Exercise:
When you reach a picture, skip it, and retype every line below exactly.

Recorded data:
------------------------------

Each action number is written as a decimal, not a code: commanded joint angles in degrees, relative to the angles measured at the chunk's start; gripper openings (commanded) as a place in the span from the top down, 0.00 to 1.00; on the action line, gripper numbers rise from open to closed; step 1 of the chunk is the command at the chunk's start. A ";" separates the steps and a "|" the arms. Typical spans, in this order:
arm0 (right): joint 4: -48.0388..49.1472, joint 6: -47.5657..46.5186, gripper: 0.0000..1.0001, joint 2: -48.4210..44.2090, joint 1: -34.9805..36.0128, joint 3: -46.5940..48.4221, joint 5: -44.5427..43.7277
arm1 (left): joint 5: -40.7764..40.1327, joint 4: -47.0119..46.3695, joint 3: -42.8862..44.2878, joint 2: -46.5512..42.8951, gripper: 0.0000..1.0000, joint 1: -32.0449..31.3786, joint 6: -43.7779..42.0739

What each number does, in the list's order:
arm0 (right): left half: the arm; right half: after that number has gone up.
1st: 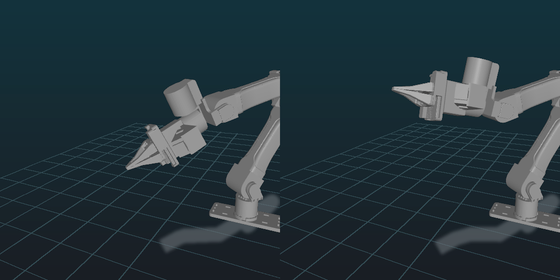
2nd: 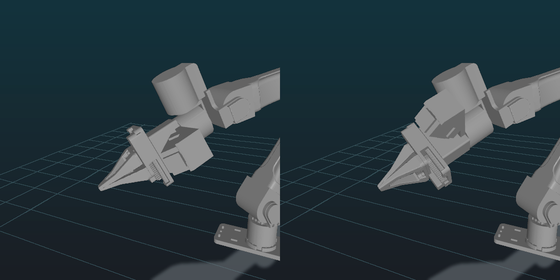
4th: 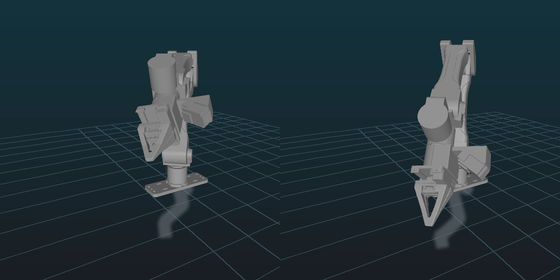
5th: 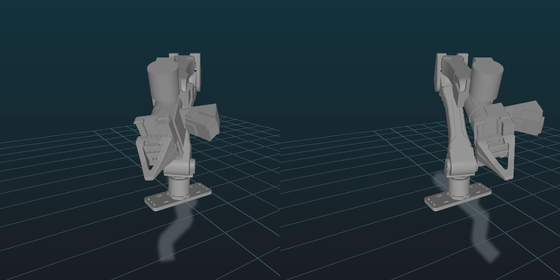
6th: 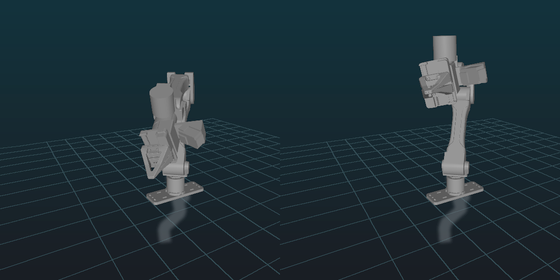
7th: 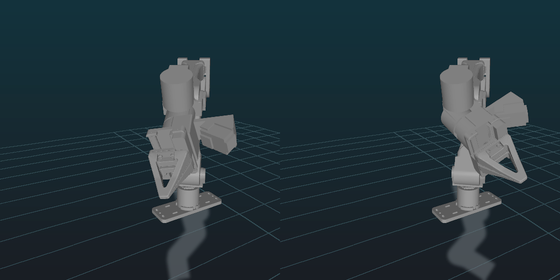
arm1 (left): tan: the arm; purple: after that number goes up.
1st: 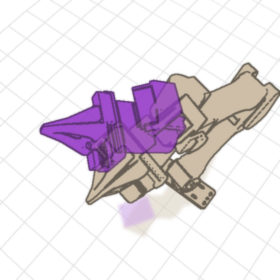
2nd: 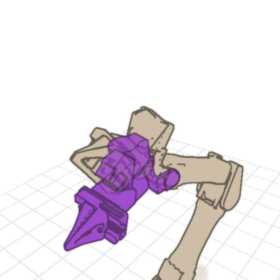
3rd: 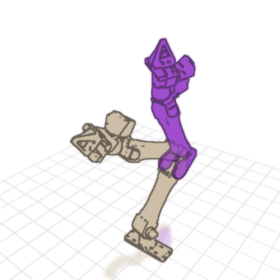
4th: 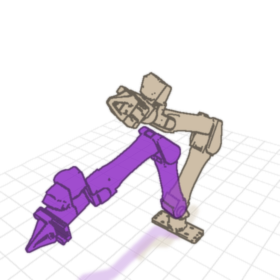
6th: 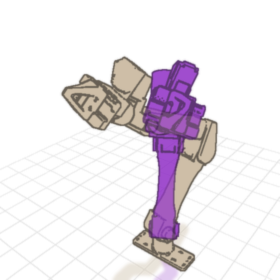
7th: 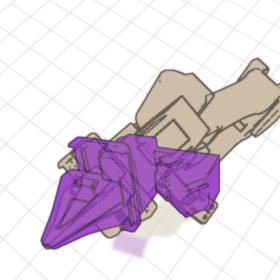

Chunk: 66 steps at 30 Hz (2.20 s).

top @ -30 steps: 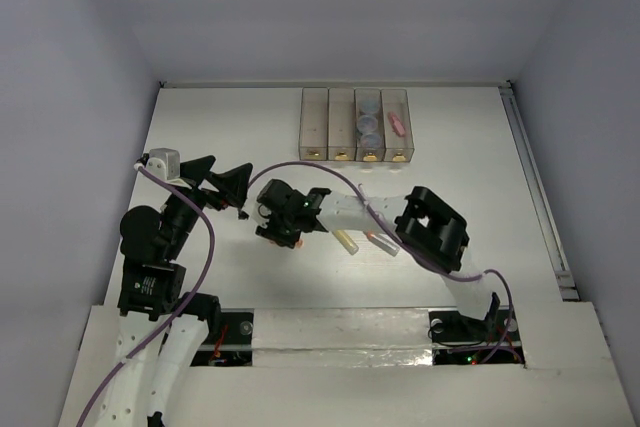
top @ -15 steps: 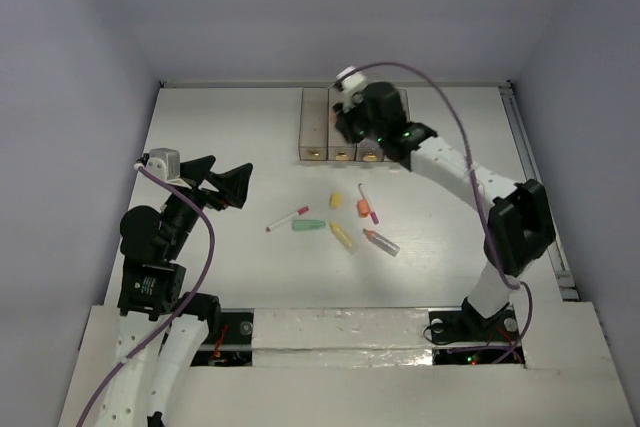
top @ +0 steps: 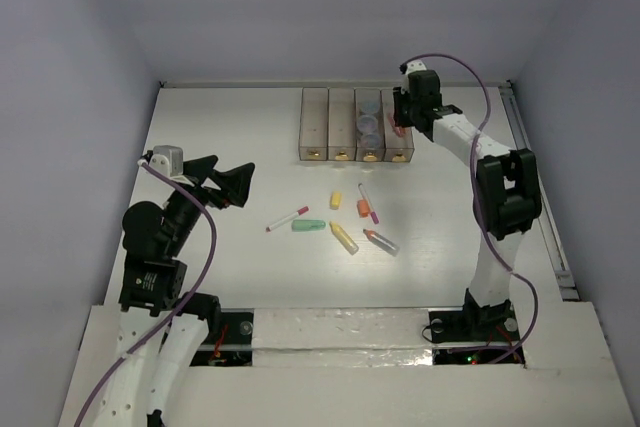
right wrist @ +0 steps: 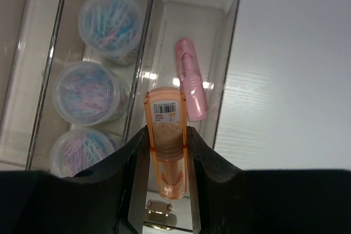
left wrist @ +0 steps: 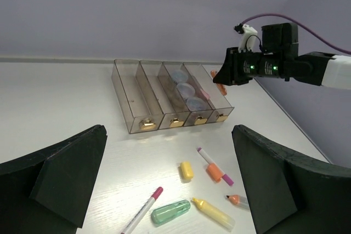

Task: Sort the stationery into containers
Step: Place the stationery in the storage box, then pick up the stationery from the center of the board.

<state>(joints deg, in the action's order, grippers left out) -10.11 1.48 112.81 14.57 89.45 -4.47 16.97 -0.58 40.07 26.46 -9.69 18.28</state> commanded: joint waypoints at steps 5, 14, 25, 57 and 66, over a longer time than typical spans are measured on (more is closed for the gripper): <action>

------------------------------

Task response:
Each action number is written as a decimal, not a code: commanded joint angles in degrees, relative to the angles measured at the chunk's start; gripper openings (commanded) as a place in the span from the top down, 0.00 to 1.00; on the action line, gripper numbers rise from open to closed; step 1 of the chunk is the command at the chunk's start. A ";" separates the steps and a "|" the arms. Typical spans, in this order:
arm0 (right): joint 4: -48.0388..49.1472, joint 6: -47.5657..46.5186, gripper: 0.0000..1.0001, joint 2: -48.4210..44.2090, joint 1: -34.9805..36.0128, joint 3: -46.5940..48.4221, joint 5: -44.5427..43.7277
arm1 (left): joint 5: -40.7764..40.1327, joint 4: -47.0119..46.3695, joint 3: -42.8862..44.2878, joint 2: -46.5512..42.8951, gripper: 0.0000..1.0000, joint 1: -32.0449..31.3786, joint 6: -43.7779..42.0739

What each number does, in the list's order:
arm0 (right): left half: the arm; right half: after that number has gone up.
1st: 
2nd: 
4th: 
5th: 
6th: 
7th: 
arm1 (left): tan: the arm; purple: after that number goes up.
1st: 
2nd: 
3rd: 
4th: 
6th: 
7th: 

Chunk: 66 steps at 30 Hz (2.20 s).

top @ -30 steps: 
top @ -15 steps: 
top @ +0 steps: 
right wrist @ +0 steps: 
left wrist @ +0 steps: 

Task: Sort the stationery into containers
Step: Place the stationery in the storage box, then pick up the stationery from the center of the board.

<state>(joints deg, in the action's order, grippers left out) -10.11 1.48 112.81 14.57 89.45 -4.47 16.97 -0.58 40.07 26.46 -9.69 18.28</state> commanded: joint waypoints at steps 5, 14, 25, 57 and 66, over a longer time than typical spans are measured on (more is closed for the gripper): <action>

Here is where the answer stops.